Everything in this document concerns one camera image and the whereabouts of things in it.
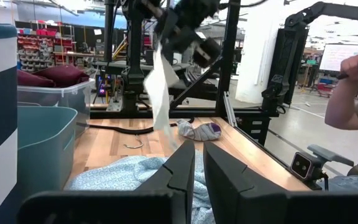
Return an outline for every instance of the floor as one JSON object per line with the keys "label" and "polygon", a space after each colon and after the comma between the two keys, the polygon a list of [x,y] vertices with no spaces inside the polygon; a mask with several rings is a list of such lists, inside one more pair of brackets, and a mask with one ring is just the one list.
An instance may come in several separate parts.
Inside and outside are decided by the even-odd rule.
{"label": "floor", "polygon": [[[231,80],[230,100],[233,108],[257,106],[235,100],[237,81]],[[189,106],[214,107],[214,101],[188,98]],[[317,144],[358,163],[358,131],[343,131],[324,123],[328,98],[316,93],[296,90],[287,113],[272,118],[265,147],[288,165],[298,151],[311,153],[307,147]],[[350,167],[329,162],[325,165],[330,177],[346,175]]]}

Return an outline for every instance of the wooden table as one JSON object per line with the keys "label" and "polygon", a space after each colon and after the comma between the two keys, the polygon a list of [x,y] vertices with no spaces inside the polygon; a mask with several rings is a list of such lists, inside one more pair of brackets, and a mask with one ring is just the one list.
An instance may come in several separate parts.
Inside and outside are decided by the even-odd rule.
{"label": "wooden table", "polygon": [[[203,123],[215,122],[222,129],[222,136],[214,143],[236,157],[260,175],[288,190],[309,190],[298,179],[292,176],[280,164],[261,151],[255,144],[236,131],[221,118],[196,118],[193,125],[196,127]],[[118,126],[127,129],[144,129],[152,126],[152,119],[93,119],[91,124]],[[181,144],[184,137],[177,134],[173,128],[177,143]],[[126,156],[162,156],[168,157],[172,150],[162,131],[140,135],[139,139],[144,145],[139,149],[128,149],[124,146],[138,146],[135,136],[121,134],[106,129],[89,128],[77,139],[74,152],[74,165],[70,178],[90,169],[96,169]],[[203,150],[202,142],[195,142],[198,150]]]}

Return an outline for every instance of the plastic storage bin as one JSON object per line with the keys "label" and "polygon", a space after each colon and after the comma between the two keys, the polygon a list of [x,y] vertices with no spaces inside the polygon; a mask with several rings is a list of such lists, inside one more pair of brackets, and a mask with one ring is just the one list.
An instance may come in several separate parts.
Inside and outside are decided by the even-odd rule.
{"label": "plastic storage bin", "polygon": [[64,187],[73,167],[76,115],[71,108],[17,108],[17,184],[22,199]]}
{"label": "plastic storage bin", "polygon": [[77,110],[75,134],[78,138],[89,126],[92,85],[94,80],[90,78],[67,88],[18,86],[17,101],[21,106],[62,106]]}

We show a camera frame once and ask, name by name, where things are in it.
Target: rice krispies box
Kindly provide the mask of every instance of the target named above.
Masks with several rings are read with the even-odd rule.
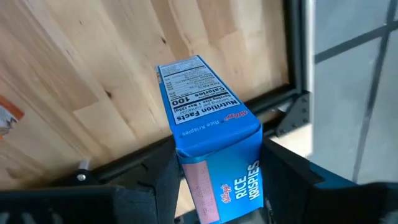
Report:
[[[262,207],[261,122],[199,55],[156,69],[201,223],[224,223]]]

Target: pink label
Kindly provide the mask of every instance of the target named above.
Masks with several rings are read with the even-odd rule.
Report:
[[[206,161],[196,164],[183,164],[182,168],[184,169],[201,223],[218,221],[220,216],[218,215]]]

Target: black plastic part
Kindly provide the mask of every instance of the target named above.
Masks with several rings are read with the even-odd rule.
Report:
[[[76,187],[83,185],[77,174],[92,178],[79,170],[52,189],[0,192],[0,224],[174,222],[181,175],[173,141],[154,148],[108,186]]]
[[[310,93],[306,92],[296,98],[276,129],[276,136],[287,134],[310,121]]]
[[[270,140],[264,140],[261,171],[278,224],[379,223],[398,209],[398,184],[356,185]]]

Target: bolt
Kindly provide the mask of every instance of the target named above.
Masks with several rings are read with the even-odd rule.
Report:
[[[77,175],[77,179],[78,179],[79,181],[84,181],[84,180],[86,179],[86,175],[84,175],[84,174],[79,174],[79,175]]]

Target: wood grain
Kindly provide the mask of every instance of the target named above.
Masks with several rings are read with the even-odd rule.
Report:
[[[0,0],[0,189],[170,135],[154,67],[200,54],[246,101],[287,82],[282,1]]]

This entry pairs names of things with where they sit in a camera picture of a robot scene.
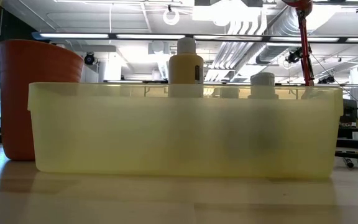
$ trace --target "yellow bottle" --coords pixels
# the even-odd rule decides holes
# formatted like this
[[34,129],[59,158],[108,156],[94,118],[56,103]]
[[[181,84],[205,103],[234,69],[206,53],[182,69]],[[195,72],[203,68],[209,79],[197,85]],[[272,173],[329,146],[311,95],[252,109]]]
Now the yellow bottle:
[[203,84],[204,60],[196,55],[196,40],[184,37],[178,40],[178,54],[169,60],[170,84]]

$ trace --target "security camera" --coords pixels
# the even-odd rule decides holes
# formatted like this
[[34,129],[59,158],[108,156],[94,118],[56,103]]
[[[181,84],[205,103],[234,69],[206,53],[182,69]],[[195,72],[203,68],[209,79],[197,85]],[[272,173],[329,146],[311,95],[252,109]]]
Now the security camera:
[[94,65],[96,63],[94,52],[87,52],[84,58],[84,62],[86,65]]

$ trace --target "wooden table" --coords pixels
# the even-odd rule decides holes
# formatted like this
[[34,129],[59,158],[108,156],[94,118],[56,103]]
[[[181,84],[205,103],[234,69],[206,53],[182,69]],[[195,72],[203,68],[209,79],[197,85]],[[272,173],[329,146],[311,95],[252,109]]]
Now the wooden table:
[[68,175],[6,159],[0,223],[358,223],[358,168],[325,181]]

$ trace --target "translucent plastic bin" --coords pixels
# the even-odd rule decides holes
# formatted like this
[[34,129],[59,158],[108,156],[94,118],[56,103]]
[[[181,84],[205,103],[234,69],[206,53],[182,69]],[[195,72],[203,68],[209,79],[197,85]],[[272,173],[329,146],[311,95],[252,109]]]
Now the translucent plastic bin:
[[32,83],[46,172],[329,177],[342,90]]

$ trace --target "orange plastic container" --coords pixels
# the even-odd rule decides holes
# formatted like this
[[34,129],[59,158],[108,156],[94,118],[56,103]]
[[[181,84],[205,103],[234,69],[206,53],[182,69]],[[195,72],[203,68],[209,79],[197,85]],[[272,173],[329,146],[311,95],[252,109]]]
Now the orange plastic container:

» **Task to carry out**:
Pictures stay out. Everything else in the listing gets printed exactly.

» **Expected output**:
Everything in this document concerns one camera image and the whereabouts of things in it.
Return an outline for every instance of the floor as one JSON object per line with the keys "label" and "polygon", a space after each colon and after the comma between the two keys, the polygon a list of [x,y] vertices with no spaces inside the polygon; a mask with several rings is a list of such lists, inside one more pair of brackets, and a mask with one ring is just the one list.
An instance may come in several separate parts.
Inside and outside are decided by the even-odd rule.
{"label": "floor", "polygon": [[[231,80],[230,100],[233,108],[257,106],[235,100],[237,81]],[[189,106],[214,107],[214,101],[188,98]],[[317,144],[358,163],[358,131],[343,131],[324,123],[328,98],[316,93],[296,90],[287,113],[272,118],[265,147],[288,165],[298,151],[311,153],[307,147]],[[350,167],[329,162],[325,165],[330,177],[346,175]]]}

Return an outline for every instance of the wooden table as one JSON object per line with the keys "label" and "polygon", a space after each colon and after the comma between the two keys, the polygon a list of [x,y] vertices with no spaces inside the polygon; a mask with several rings is a list of such lists, inside one more pair of brackets, and a mask with one ring is just the one list.
An instance may come in several separate parts.
Inside and outside are decided by the even-odd rule.
{"label": "wooden table", "polygon": [[[203,123],[215,122],[222,129],[222,136],[214,143],[236,157],[260,175],[288,190],[309,190],[298,179],[292,176],[280,164],[261,151],[255,144],[236,131],[221,118],[196,118],[193,125],[196,127]],[[118,126],[127,129],[144,129],[152,126],[152,119],[93,119],[91,124]],[[181,144],[184,137],[177,134],[173,128],[177,143]],[[126,156],[162,156],[168,157],[172,150],[162,131],[140,135],[139,139],[144,145],[139,149],[128,149],[124,146],[138,146],[135,136],[121,134],[106,129],[89,128],[77,139],[74,152],[74,165],[70,178],[90,169],[96,169]],[[203,150],[202,142],[195,142],[198,150]]]}

Return an outline for every instance of the plastic storage bin as one JSON object per line with the keys "label" and "polygon", a space after each colon and after the comma between the two keys, the polygon a list of [x,y] vertices with no spaces inside the polygon; a mask with several rings is a list of such lists, inside one more pair of brackets, and a mask with one ring is just the one list.
An instance may come in several separate parts.
Inside and outside are decided by the even-odd rule.
{"label": "plastic storage bin", "polygon": [[64,187],[73,167],[76,115],[71,108],[17,108],[17,184],[22,199]]}
{"label": "plastic storage bin", "polygon": [[77,110],[75,134],[78,138],[89,126],[92,85],[94,80],[90,78],[67,88],[18,86],[17,101],[21,106],[62,106]]}

We show a camera frame once and ask, name by name, where things are in it.
Target: rice krispies box
Kindly provide the mask of every instance of the target named above.
Masks with several rings are read with the even-odd rule.
Report:
[[[262,207],[261,122],[199,55],[156,69],[201,223],[224,223]]]

Target: pink label
Kindly provide the mask of every instance of the target named above.
Masks with several rings are read with the even-odd rule.
Report:
[[[206,161],[196,164],[183,164],[182,168],[184,169],[201,223],[218,221],[220,216],[218,215]]]

Target: black plastic part
Kindly provide the mask of every instance of the target named above.
Masks with several rings are read with the even-odd rule.
Report:
[[[76,187],[83,185],[77,174],[92,178],[79,170],[52,189],[0,192],[0,224],[174,222],[181,175],[173,141],[154,148],[108,186]]]
[[[310,93],[306,92],[296,98],[276,129],[276,136],[287,134],[310,121]]]
[[[270,140],[264,140],[261,171],[278,224],[379,223],[398,209],[398,184],[356,185]]]

Target: bolt
Kindly provide the mask of every instance of the target named above.
Masks with several rings are read with the even-odd rule.
Report:
[[[77,175],[77,179],[78,179],[79,181],[84,181],[84,180],[86,179],[86,175],[84,175],[84,174],[79,174],[79,175]]]

Target: wood grain
Kindly provide the mask of every instance of the target named above.
Masks with several rings are read with the even-odd rule.
Report:
[[[0,0],[0,189],[170,135],[154,67],[200,54],[246,101],[287,82],[282,1]]]

This entry pairs names of things with where they sit in a camera picture of a robot scene.
$ trace --target "yellow bottle" --coords pixels
# the even-odd rule decides holes
# formatted like this
[[34,129],[59,158],[108,156],[94,118],[56,103]]
[[[181,84],[205,103],[234,69],[206,53],[182,69]],[[195,72],[203,68],[209,79],[197,85]],[[272,173],[329,146],[311,95],[252,109]]]
Now the yellow bottle:
[[203,84],[204,60],[196,55],[196,40],[184,37],[178,40],[178,54],[169,60],[170,84]]

$ trace --target "security camera" --coords pixels
# the even-odd rule decides holes
# formatted like this
[[34,129],[59,158],[108,156],[94,118],[56,103]]
[[[181,84],[205,103],[234,69],[206,53],[182,69]],[[195,72],[203,68],[209,79],[197,85]],[[272,173],[329,146],[311,95],[252,109]]]
Now the security camera:
[[94,65],[96,63],[94,52],[87,52],[84,58],[84,62],[86,65]]

$ trace --target "wooden table" --coords pixels
# the even-odd rule decides holes
# formatted like this
[[34,129],[59,158],[108,156],[94,118],[56,103]]
[[[181,84],[205,103],[234,69],[206,53],[182,69]],[[195,72],[203,68],[209,79],[197,85]],[[272,173],[329,146],[311,95],[252,109]]]
Now the wooden table:
[[68,175],[6,159],[0,223],[358,223],[358,168],[325,181]]

$ trace --target "translucent plastic bin" --coords pixels
# the even-odd rule decides holes
# formatted like this
[[34,129],[59,158],[108,156],[94,118],[56,103]]
[[[181,84],[205,103],[234,69],[206,53],[182,69]],[[195,72],[203,68],[209,79],[197,85]],[[272,173],[329,146],[311,95],[252,109]]]
Now the translucent plastic bin:
[[32,83],[46,172],[329,177],[342,90]]

$ trace --target "orange plastic container" --coords pixels
# the even-odd rule decides holes
# formatted like this
[[34,129],[59,158],[108,156],[94,118],[56,103]]
[[[181,84],[205,103],[234,69],[206,53],[182,69]],[[195,72],[203,68],[209,79],[197,85]],[[272,173],[329,146],[311,95],[252,109]]]
Now the orange plastic container:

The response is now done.